A Look at the 2010 Mets
Written by Jeff Brous Monday, 08 March 2010 18:21
I tried. I really did. I tried harder than I did in high school when I was trying to hook up with the prom queen (Chelsea Ruplin, I’m still trying if you’re reading this). Unfortunately, much like in high school, I couldn’t do it. I wanted to write a cheerful, positive column on the upcoming New York Mets season, but the more time I spent thinking about the Metropolitans, the more depressed I became about the 2010 season. For those of you who don’t know what it’s like to be a Mets fan, let me try and paint a picture for you. My friend Devers and I were talking at a party the other night when the conversation shifted to the Mets:

Devers: “Did you hear what happened?”
Me: “No, what?”
Devers: “Wait, this is Mets related, let’s go outside so nobody hears us.”
This led to a discussion on Jose Reyes’s recent thyroid problem and, needless to say, a half hour of what the Costanza’s would call “The Airing of Grievances”. To steal a joke from the great Conan O’Brien (Rest in Peace), the motto has changed from “You Gotta Believe” to “You Gotta Be Kidding Me”. With that out of the way, let’s get on with the preview for CitiField’s second inaugural season.
Key Additions:
- Jason Bay – Coming off a huge year at Fenway, the Mets decided to break the bank on a power hitter, even though they play at one of the least hitter-friendly parks in the MLB. Whether or not he works out, though, is a moot point. The Mets needed another power bat in the middle of the lineup to replace Delgado and they got it.

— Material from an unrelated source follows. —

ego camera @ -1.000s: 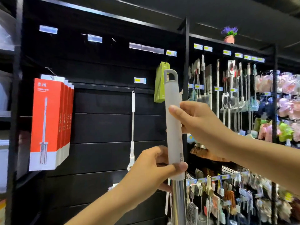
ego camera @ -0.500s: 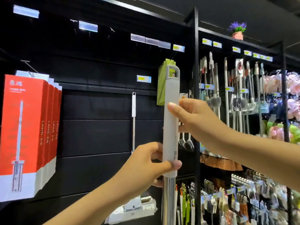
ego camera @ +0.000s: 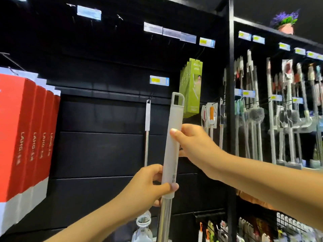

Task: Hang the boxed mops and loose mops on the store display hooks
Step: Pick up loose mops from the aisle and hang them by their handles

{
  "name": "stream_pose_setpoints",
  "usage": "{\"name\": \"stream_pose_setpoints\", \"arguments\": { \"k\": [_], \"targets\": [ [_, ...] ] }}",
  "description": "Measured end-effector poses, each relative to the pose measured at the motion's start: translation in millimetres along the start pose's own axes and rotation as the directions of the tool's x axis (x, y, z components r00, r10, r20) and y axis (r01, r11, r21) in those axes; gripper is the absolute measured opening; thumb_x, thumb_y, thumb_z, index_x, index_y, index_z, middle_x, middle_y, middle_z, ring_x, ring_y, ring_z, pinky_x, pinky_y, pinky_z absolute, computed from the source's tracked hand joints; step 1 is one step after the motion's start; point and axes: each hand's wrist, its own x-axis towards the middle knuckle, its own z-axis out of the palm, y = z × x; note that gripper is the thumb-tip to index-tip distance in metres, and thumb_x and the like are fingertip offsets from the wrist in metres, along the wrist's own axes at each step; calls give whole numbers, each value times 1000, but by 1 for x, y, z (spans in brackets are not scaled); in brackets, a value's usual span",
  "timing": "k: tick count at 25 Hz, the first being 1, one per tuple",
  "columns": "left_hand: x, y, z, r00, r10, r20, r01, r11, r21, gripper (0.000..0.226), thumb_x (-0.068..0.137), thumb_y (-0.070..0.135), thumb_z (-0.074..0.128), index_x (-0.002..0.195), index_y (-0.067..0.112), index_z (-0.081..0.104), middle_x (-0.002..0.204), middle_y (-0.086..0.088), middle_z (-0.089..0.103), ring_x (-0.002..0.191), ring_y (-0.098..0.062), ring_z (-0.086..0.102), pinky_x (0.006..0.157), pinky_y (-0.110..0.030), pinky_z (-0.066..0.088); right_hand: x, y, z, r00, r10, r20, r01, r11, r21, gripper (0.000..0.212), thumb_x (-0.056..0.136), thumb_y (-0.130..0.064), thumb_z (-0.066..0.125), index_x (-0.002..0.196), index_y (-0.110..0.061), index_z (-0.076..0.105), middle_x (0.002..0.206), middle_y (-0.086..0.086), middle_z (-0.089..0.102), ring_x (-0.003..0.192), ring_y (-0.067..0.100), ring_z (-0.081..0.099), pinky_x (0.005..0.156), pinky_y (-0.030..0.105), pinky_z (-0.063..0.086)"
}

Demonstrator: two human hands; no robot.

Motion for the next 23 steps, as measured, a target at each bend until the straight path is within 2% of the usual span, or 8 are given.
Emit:
{"name": "stream_pose_setpoints", "arguments": {
  "k": [6,12,15,17,19,21,23],
  "targets": [
    [84,-39,22,999,-19,-50,20,1000,23,28,81,37,75,100,41,56,93,21,66,86,10,66,61,-17,56,78,64,-16,996,-63,62,65,998,-19,32,98,-35,49,124,-17,53,115,3,62,108,19,61,96,45,52],
    [143,-75,44,991,-73,-111,73,997,-7,29,81,36,75,102,40,55,96,18,66,86,9,66,63,-19,57,142,122,-18,987,-110,118,117,992,-54,23,98,-37,50,112,-21,56,106,1,64,99,15,63,88,39,55],
    [174,-87,42,985,-118,-130,115,993,-29,29,81,33,76,100,38,55,99,14,66,86,-4,70,65,-23,60,174,144,-8,981,-143,128,146,989,-16,15,98,-37,48,102,-25,57,100,-1,65,93,13,63,80,32,55],
    [195,-92,37,981,-151,-124,146,988,-49,31,81,29,76,105,33,57,104,8,66,92,-13,69,73,-31,62,194,154,1,980,-158,117,159,987,5,14,99,-36,47,103,-27,56,97,-6,63,89,9,62,69,22,51],
    [219,-98,29,981,-157,-114,151,987,-60,35,83,27,75,114,24,59,109,1,66,98,-18,69,78,-38,62,217,163,12,982,-170,80,170,985,11,18,99,-36,46,110,-25,55,96,-8,61,87,8,61,63,17,47],
    [242,-104,19,984,-140,-107,135,990,-49,37,84,27,74,116,21,59,109,-2,66,98,-19,69,77,-37,62,239,168,21,982,-186,32,186,982,16,25,100,-35,46,115,-19,57,96,-4,61,87,11,62,66,22,51],
    [264,-112,7,992,-88,-91,81,994,-74,35,83,27,75,115,20,62,106,-2,69,93,-17,72,74,-34,62,262,170,28,980,-196,-22,197,979,49,26,100,-33,46,109,-12,61,96,7,64,90,22,64,75,38,57]
  ]
}}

- Gary Matthews Jr. – Wait, really? This is their second biggest signing? There has to be someone else. Rod Barajas? Moving on…
The Lineup
The biggest story coming out of Spring Training is the possibility of Jose batting in the 3rd spot. This would leave the middle of the order looking like Reyes third, Wright fourth, and Bay fifth. Looks pretty good, no? Well that depends on the health of Reyes, who happens to be more fragile than Samuel L Jackson’s character in ‘Unbreakable’ (I would use the character’s name but I don’t know it. I only watch bad sports teams, not bad movies). I’ll set the over/under on the number of games Reyes plays this year at 60, and I’ll take the under. The only positive thing in the lineup this year was the same as last year: David Wright. Although he had a down year in terms of power, expect big things this year. Look at the equation: Jason Bay as protection + Lower outfield walls at CitiField + Possible steroids scandal = Huge year for Wright. The rest of the lineup? Ho-hum. Angel Pagan, Louis Castillo, Daniel Murphy, Barajas, Matthews Jr…any of those guys scare you? M
e neither.
The Pitching Staff
If Johan Santana felt pressure to win last year, I strongly hope his doctor upped his Xanax prescription this year. Johan needs to win at least 20 games this year or it’s going to be ’09 all over again. Well, if you look at the rest of the staff, we are looking at ’09 all over again. Mike Pelfrey, Oliver Perez, and John Maine; pardon my language and sarcasm but that’s f**king awesome. Mets fans have been waiting for these guys to turn the corner much like hip-hop fans have been waiting for Dr Dre’s new CD. In both cases, it may never happen. On the bright side, Frankie Rodriguez should be solid, as long as he actually gets some save situations.
Prediction:
84-78 Good enough for 3rd Place in the NL East and another year where we miss the playoffs.
Now if you’ll excuse me, I have to go rush out and buy my Rod Barajas jersey before they sell out.